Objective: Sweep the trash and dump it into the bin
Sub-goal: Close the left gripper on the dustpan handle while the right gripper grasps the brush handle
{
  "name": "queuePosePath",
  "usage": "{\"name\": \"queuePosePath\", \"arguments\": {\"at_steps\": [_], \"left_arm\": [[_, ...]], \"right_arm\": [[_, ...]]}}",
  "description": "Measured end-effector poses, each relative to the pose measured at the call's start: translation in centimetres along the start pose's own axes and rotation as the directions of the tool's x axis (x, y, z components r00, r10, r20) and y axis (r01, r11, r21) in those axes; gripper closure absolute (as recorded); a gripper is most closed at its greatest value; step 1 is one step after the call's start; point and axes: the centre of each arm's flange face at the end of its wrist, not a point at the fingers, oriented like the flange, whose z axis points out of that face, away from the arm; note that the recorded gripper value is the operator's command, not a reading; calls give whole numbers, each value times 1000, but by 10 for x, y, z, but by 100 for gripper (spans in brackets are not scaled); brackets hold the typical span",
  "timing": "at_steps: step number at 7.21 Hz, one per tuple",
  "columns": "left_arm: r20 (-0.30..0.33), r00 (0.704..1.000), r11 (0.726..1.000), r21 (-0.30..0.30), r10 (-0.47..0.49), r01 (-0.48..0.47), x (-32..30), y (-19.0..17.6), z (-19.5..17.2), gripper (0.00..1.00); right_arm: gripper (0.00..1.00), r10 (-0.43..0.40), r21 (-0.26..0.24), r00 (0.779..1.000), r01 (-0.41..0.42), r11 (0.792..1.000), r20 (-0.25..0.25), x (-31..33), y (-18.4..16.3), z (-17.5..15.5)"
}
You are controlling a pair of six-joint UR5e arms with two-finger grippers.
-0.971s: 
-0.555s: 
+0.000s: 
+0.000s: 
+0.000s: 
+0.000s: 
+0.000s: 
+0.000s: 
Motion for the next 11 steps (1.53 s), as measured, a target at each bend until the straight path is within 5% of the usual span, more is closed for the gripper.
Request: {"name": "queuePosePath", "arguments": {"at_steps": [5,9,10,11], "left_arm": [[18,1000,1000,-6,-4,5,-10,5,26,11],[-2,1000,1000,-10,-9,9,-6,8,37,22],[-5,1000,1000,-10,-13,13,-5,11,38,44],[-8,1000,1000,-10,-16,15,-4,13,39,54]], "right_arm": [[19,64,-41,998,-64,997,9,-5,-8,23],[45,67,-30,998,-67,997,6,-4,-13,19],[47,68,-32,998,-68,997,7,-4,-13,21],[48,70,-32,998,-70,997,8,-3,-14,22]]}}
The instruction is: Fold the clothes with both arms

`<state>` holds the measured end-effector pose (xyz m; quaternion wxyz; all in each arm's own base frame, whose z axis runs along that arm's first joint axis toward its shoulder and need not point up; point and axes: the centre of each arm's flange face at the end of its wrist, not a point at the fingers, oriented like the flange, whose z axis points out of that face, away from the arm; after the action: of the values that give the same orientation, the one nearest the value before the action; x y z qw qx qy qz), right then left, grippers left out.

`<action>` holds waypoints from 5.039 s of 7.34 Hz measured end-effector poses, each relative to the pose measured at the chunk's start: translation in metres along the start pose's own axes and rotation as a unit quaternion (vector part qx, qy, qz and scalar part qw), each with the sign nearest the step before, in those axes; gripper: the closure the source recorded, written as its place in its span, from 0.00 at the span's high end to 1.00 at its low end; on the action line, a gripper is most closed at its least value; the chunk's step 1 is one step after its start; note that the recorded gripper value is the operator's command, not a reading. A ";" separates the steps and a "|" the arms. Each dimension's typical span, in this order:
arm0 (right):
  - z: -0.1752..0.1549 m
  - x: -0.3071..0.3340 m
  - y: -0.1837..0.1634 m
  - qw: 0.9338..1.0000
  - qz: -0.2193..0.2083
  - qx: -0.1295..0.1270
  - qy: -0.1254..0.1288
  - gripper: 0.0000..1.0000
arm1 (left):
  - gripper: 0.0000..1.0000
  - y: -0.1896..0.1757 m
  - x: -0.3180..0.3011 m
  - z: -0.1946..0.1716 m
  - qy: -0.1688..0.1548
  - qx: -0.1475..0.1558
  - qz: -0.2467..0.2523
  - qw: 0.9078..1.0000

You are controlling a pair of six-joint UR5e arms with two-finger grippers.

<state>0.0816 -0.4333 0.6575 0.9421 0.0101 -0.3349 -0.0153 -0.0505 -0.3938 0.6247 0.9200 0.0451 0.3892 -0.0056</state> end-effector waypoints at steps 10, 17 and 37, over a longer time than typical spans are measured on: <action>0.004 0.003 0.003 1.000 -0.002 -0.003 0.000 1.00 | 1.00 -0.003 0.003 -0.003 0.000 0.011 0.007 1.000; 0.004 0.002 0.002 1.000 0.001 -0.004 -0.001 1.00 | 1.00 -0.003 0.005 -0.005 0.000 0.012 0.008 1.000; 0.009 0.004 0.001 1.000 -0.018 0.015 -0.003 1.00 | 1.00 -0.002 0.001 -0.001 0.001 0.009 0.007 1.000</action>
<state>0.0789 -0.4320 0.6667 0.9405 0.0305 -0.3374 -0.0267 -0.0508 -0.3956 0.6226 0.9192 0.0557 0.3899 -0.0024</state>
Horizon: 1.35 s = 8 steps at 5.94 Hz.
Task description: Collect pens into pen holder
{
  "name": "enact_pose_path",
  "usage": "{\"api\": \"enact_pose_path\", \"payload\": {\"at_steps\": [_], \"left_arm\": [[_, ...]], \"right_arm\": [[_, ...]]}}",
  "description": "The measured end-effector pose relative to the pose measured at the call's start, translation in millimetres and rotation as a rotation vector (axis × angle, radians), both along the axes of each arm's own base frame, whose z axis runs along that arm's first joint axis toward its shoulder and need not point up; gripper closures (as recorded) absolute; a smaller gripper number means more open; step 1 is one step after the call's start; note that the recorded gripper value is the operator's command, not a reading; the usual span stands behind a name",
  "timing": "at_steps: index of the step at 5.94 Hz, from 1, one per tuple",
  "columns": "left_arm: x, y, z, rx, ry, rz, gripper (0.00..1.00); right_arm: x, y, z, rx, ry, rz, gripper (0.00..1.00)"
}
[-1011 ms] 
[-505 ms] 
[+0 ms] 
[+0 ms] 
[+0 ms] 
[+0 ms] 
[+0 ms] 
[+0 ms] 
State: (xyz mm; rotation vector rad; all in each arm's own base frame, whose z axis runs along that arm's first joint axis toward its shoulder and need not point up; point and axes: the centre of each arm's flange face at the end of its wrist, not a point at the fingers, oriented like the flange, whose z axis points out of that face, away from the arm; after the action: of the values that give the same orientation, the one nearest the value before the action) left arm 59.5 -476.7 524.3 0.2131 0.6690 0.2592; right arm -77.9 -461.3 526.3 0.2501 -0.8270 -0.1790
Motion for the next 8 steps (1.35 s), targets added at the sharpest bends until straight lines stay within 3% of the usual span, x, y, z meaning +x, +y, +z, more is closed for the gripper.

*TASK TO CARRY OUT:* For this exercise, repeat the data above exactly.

*SOLUTION FOR THIS TASK:*
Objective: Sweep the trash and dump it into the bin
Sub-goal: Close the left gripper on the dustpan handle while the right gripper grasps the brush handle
{
  "name": "queuePosePath",
  "usage": "{\"name\": \"queuePosePath\", \"arguments\": {\"at_steps\": [_], \"left_arm\": [[_, ...]], \"right_arm\": [[_, ...]]}}",
  "description": "Measured end-effector poses, each relative to the pose measured at the call's start: translation in centimetres along the start pose's own axes and rotation as the directions of the tool's x axis (x, y, z components r00, r10, r20) and y axis (r01, r11, r21) in those axes; gripper closure absolute (as recorded); a gripper is most closed at its greatest value; step 1 is one step after the call's start; point and axes: the centre of each arm's flange face at the end of its wrist, not a point at the fingers, oriented like the flange, whose z axis points out of that face, away from the arm; note that the recorded gripper value is the operator's command, not a reading; calls give whole numbers, each value times 1000, but by 10 for x, y, z, but by 100 for gripper (spans in brackets are not scaled); brackets hold the typical span",
  "timing": "at_steps: step number at 7.21 Hz, one per tuple",
  "columns": "left_arm: r20 (-0.30..0.33), r00 (0.704..1.000), r11 (0.726..1.000), r21 (-0.30..0.30), r10 (-0.47..0.49), r01 (-0.48..0.47), x (-32..30), y (-19.0..17.6), z (-19.5..17.2), gripper (0.00..1.00); right_arm: gripper (0.00..1.00), r10 (-0.43..0.40), r21 (-0.26..0.24), r00 (0.779..1.000), r01 (-0.41..0.42), r11 (0.792..1.000), r20 (-0.25..0.25), x (-31..33), y (-18.4..16.3), z (-17.5..15.5)"
}
You are controlling a pair of six-joint UR5e arms with two-finger grippers.
-0.971s: 
-0.555s: 
+0.000s: 
+0.000s: 
+0.000s: 
+0.000s: 
+0.000s: 
+0.000s: 
Motion for the next 11 steps (1.53 s), as measured, a target at each bend until the straight path is within 5% of the usual span, more is closed for the gripper.
Request: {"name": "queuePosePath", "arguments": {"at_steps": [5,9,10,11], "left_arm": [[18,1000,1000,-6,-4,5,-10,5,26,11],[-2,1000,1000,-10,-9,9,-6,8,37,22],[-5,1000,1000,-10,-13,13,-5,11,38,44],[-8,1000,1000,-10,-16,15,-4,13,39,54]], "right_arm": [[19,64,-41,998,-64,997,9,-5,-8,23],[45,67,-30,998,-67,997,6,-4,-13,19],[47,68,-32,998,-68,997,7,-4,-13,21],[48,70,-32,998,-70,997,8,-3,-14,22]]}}
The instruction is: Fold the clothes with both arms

`<state>` holds the measured end-effector pose (xyz m; quaternion wxyz; all in each arm's own base frame, whose z axis runs along that arm's first joint axis toward its shoulder and need not point up; point and axes: the centre of each arm's flange face at the end of its wrist, not a point at the fingers, oriented like the flange, whose z axis points out of that face, away from the arm; after the action: of the values that give the same orientation, the one nearest the value before the action; x y z qw qx qy qz), right then left, grippers left out.

`<action>` holds waypoints from 5.039 s of 7.34 Hz measured end-effector poses, each relative to the pose measured at the chunk's start: translation in metres along the start pose's own axes and rotation as a unit quaternion (vector part qx, qy, qz and scalar part qw), each with the sign nearest the step before, in those axes; gripper: the closure the source recorded, written as its place in its span, from 0.00 at the span's high end to 1.00 at its low end; on the action line, a gripper is most closed at its least value; the chunk's step 1 is one step after its start; note that the recorded gripper value is the operator's command, not a reading. A ";" separates the steps and a "|" the arms. Each dimension's typical span, in this order:
arm0 (right):
  - z: -0.1752..0.1549 m
  - x: -0.3071..0.3340 m
  - y: -0.1837..0.1634 m
  - qw: 0.9338..1.0000
  - qz: -0.2193..0.2083
  - qx: -0.1295..0.1270
  - qy: -0.1254..0.1288
  - gripper: 0.0000..1.0000
arm1 (left):
  - gripper: 0.0000..1.0000
  - y: -0.1896..0.1757 m
  - x: -0.3180..0.3011 m
  - z: -0.1946..0.1716 m
  - qy: -0.1688..0.1548
  - qx: -0.1475..0.1558
  - qz: -0.2467..0.2523
  - qw: 0.9078..1.0000

You are controlling a pair of six-joint UR5e arms with two-finger grippers.

<state>0.0816 -0.4333 0.6575 0.9421 0.0101 -0.3349 -0.0153 -0.0505 -0.3938 0.6247 0.9200 0.0451 0.3892 -0.0056</state> end-effector waypoints at steps 10, 17 and 37, over a longer time than typical spans are measured on: <action>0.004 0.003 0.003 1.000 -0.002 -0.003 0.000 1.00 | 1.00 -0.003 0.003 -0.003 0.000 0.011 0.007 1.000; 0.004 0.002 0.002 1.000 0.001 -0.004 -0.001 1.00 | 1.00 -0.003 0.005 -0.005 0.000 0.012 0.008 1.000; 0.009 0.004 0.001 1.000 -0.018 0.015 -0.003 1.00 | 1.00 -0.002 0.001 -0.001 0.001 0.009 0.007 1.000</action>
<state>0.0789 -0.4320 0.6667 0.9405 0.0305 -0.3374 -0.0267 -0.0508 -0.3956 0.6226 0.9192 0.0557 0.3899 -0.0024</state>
Horizon: 1.35 s = 8 steps at 5.94 Hz.
Task description: Collect pens into pen holder
{
  "name": "enact_pose_path",
  "usage": "{\"api\": \"enact_pose_path\", \"payload\": {\"at_steps\": [_], \"left_arm\": [[_, ...]], \"right_arm\": [[_, ...]]}}",
  "description": "The measured end-effector pose relative to the pose measured at the call's start, translation in millimetres and rotation as a rotation vector (axis × angle, radians), both along the axes of each arm's own base frame, whose z axis runs along that arm's first joint axis toward its shoulder and need not point up; gripper closures (as recorded) absolute; a smaller gripper number means more open; step 1 is one step after the call's start; note that the recorded gripper value is the operator's command, not a reading; the usual span stands behind a name",
  "timing": "at_steps: index of the step at 5.94 Hz, from 1, one per tuple",
  "columns": "left_arm: x, y, z, rx, ry, rz, gripper (0.00..1.00); right_arm: x, y, z, rx, ry, rz, gripper (0.00..1.00)"
}
[-1011 ms] 
[-505 ms] 
[+0 ms] 
[+0 ms] 
[+0 ms] 
[+0 ms] 
[+0 ms] 
[+0 ms] 
State: (xyz mm; rotation vector rad; all in each arm's own base frame, whose z axis runs along that arm's first joint axis toward its shoulder and need not point up; point and axes: the centre of each arm's flange face at the end of its wrist, not a point at the fingers, oriented like the flange, whose z axis points out of that face, away from the arm; after the action: of the values that give the same orientation, the one nearest the value before the action) left arm 59.5 -476.7 524.3 0.2131 0.6690 0.2592; right arm -77.9 -461.3 526.3 0.2501 -0.8270 -0.1790
Motion for the next 8 steps (1.35 s), targets added at the sharpest bends until straight lines stay within 3% of the usual span, x, y, z meaning +x, +y, +z, more is closed for the gripper.

No further output is needed for the exercise.